WORK REQUIRED
Using the records below, output the stretch that opens with the line containing "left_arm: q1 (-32" and closes with the line containing "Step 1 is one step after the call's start", exactly and including both lines, with nothing more.
*** GIVEN ENTRIES ***
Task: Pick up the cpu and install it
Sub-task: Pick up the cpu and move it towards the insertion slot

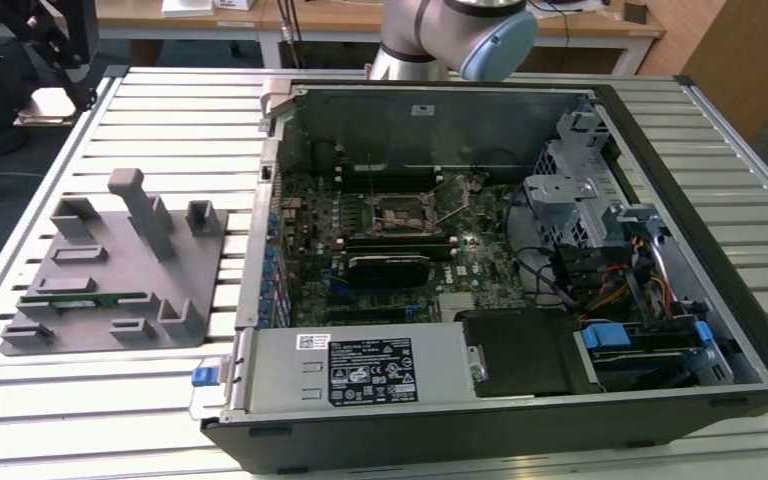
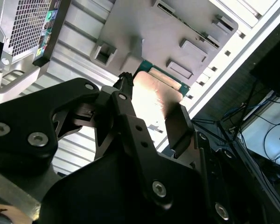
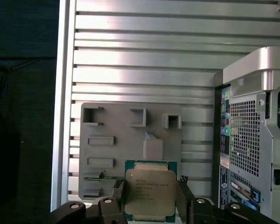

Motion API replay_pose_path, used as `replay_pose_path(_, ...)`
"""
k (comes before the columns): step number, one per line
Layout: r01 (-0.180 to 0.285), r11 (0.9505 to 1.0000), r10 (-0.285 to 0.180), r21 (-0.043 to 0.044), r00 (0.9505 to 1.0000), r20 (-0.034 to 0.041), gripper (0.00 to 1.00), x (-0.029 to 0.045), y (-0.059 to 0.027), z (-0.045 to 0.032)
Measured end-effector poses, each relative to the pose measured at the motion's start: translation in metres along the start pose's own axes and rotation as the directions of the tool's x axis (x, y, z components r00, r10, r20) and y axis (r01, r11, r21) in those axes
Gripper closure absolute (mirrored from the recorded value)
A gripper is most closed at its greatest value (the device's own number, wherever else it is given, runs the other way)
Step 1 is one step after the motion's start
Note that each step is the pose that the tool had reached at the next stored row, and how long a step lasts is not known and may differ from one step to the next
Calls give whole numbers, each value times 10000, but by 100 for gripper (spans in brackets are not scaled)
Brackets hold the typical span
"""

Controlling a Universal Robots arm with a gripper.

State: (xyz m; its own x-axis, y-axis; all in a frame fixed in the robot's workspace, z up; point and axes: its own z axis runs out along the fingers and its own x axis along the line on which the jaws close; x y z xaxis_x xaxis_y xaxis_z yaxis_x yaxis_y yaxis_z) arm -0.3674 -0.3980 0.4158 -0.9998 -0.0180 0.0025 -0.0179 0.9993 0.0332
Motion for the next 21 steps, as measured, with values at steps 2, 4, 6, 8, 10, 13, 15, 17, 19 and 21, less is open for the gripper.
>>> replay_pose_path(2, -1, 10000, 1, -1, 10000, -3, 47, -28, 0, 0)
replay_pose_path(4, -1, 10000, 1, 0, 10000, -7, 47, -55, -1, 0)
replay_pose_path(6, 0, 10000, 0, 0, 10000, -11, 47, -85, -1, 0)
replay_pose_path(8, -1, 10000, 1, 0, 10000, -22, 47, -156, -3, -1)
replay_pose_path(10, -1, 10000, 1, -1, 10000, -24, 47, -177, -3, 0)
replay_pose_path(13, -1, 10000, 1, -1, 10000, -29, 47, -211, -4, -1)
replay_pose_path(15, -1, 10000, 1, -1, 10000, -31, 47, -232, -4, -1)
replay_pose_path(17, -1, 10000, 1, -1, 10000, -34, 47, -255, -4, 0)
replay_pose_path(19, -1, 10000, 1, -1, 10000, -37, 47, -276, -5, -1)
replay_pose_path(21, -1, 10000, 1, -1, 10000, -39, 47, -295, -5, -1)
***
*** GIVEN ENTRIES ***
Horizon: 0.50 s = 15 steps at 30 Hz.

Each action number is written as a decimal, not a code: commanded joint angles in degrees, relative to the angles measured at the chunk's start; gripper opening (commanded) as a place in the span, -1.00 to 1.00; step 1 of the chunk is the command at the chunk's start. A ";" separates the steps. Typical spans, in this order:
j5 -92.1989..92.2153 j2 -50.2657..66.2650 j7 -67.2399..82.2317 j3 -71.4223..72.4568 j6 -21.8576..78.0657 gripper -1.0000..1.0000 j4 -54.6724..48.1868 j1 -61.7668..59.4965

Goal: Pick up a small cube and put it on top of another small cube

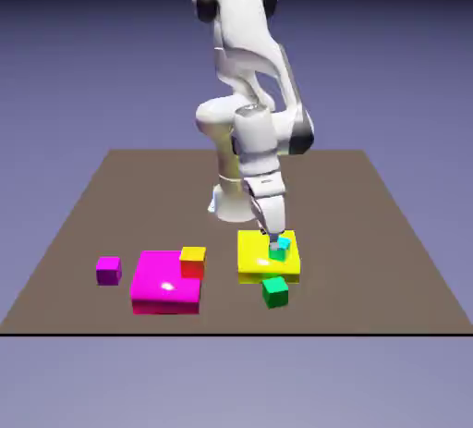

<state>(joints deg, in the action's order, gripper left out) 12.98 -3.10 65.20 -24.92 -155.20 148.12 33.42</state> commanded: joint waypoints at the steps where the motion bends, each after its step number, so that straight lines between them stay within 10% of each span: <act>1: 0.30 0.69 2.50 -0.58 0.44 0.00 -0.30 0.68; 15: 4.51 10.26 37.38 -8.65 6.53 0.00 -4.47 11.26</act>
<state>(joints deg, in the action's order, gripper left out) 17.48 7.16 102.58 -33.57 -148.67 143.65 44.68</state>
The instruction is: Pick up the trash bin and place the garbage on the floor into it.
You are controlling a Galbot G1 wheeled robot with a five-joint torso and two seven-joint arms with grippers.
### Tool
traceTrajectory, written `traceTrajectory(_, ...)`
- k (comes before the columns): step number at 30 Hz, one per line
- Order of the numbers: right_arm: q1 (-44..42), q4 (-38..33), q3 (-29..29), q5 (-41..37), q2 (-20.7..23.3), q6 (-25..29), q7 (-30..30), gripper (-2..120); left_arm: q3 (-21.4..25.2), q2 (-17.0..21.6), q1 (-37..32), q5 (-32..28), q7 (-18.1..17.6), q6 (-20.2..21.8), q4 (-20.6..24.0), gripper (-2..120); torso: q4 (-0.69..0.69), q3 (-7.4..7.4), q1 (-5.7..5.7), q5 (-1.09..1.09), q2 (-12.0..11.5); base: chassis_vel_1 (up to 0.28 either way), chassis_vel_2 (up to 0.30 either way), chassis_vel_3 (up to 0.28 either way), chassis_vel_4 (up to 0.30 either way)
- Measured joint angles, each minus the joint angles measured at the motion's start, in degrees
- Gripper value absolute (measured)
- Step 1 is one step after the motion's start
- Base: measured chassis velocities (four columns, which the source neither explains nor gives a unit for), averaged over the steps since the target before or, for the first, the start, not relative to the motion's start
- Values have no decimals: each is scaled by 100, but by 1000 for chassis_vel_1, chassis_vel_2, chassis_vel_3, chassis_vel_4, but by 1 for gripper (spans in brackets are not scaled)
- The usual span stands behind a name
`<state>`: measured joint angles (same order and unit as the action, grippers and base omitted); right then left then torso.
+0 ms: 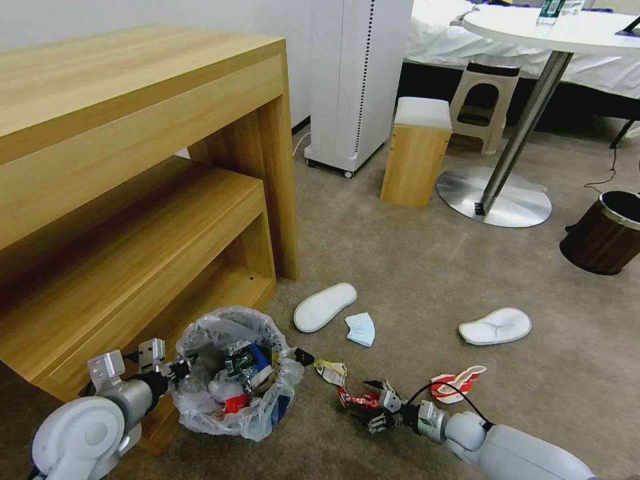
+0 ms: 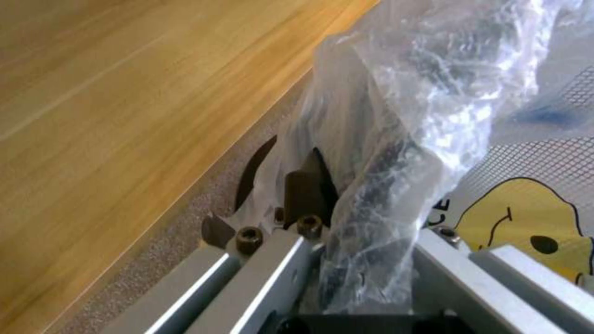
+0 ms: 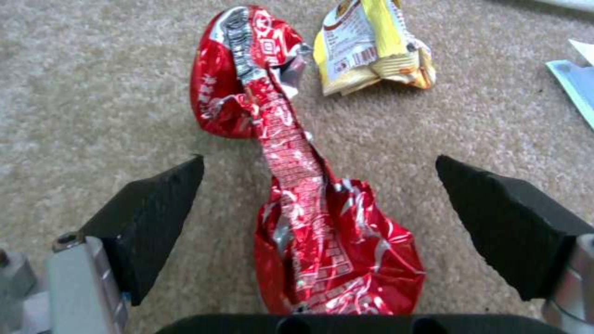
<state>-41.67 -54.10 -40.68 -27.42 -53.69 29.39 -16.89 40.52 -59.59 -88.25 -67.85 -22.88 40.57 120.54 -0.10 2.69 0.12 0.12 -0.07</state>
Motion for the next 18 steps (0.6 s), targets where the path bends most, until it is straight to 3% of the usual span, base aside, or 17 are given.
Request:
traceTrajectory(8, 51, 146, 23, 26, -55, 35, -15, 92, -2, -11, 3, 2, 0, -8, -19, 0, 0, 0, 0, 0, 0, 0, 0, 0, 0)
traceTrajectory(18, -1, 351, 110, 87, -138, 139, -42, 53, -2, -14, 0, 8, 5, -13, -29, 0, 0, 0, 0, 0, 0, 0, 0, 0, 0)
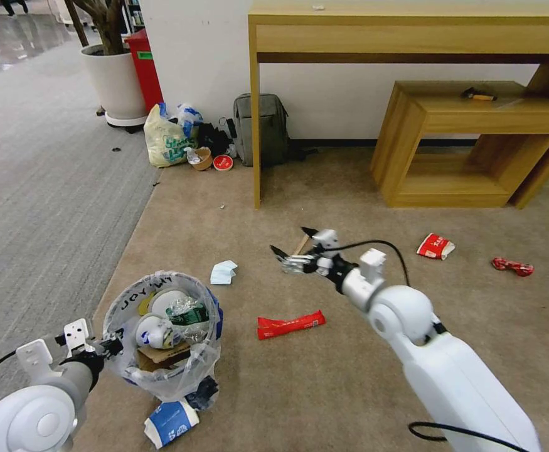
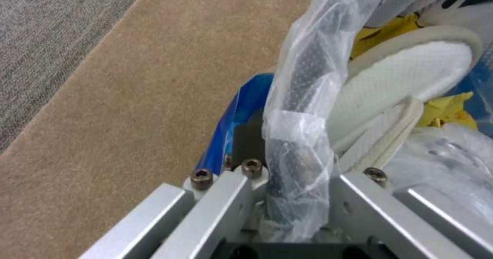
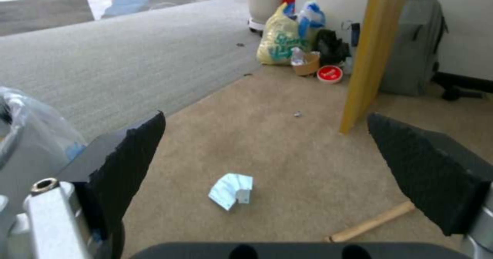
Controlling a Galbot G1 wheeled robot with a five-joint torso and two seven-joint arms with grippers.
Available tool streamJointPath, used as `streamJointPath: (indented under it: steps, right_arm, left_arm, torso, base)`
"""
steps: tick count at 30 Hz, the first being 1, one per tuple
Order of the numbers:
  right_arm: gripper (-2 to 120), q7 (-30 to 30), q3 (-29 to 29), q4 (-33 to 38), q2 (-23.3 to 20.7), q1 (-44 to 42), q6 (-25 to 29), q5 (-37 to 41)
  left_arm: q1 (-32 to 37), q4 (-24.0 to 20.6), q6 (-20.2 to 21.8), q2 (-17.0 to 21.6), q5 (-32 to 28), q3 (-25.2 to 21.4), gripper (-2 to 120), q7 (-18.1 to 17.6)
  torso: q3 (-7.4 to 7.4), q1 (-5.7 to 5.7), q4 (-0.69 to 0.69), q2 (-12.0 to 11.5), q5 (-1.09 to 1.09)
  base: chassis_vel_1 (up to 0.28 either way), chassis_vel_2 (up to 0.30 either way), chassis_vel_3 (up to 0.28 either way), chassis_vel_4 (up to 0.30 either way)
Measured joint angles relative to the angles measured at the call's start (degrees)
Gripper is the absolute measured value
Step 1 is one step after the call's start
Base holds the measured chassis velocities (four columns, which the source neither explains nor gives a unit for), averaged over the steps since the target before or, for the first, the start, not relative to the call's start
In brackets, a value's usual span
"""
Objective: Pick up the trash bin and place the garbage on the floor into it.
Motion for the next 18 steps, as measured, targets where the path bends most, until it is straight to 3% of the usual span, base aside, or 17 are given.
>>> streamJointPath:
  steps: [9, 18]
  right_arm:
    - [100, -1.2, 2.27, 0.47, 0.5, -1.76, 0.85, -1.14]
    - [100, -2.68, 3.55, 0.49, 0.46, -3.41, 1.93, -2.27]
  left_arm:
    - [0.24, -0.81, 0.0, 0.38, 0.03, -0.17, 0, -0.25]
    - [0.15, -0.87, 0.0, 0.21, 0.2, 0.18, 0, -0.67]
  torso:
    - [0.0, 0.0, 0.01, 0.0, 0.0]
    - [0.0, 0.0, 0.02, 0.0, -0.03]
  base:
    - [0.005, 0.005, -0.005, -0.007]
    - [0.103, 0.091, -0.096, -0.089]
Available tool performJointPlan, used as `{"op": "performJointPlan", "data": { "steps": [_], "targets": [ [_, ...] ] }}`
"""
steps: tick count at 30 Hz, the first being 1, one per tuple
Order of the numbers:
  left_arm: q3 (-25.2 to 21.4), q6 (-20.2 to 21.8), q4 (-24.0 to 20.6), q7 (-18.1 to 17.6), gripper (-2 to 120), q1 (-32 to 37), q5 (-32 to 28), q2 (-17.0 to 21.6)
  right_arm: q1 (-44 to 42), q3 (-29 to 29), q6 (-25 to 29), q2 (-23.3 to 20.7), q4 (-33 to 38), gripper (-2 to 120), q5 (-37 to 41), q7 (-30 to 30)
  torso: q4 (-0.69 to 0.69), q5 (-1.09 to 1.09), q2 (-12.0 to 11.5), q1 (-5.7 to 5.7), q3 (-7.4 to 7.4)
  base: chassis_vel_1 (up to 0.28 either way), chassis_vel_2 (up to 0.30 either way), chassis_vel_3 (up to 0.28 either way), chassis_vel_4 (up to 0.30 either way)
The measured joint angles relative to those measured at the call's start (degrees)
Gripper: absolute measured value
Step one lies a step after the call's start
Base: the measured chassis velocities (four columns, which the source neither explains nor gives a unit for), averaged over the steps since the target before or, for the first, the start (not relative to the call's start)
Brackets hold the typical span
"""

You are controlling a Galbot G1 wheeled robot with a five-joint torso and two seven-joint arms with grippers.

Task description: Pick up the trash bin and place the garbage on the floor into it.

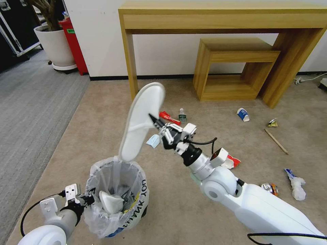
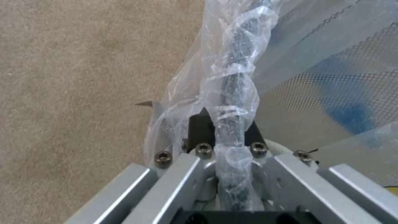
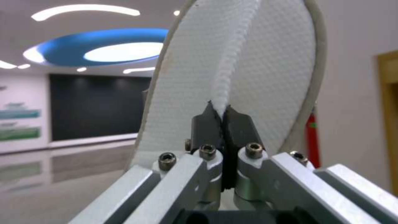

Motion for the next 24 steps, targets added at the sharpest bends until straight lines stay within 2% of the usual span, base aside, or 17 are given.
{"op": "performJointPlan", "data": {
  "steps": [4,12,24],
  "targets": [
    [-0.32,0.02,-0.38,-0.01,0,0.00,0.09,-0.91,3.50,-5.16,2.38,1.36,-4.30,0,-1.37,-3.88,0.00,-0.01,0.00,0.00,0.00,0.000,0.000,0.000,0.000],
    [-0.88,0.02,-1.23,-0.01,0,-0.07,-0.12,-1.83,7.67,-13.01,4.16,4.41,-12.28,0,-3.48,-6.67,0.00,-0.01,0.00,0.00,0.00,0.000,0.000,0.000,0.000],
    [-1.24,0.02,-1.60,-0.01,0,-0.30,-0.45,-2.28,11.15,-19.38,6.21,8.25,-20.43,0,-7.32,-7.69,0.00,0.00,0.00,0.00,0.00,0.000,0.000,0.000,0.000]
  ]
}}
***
RESULT OF THE EXERCISE
  left_arm: q1 (-32 to 37), q4 (-24.0 to 20.6), q6 (-20.2 to 21.8), q2 (-17.0 to 21.6), q5 (-32 to 28), q3 (-25.2 to 21.4), gripper (-2 to 120), q7 (-18.1 to 17.6)
  torso: q3 (-7.4 to 7.4), q1 (-5.7 to 5.7), q4 (-0.69 to 0.69), q2 (-12.0 to 11.5), q5 (-1.09 to 1.09)
  base: chassis_vel_1 (up to 0.28 either way), chassis_vel_2 (up to 0.30 either way), chassis_vel_3 (up to 0.28 either way), chassis_vel_4 (up to 0.30 either way)
Measured joint angles relative to the angles measured at the call's start (degrees)
Gripper is the absolute measured value
Step 1 is one step after the call's start

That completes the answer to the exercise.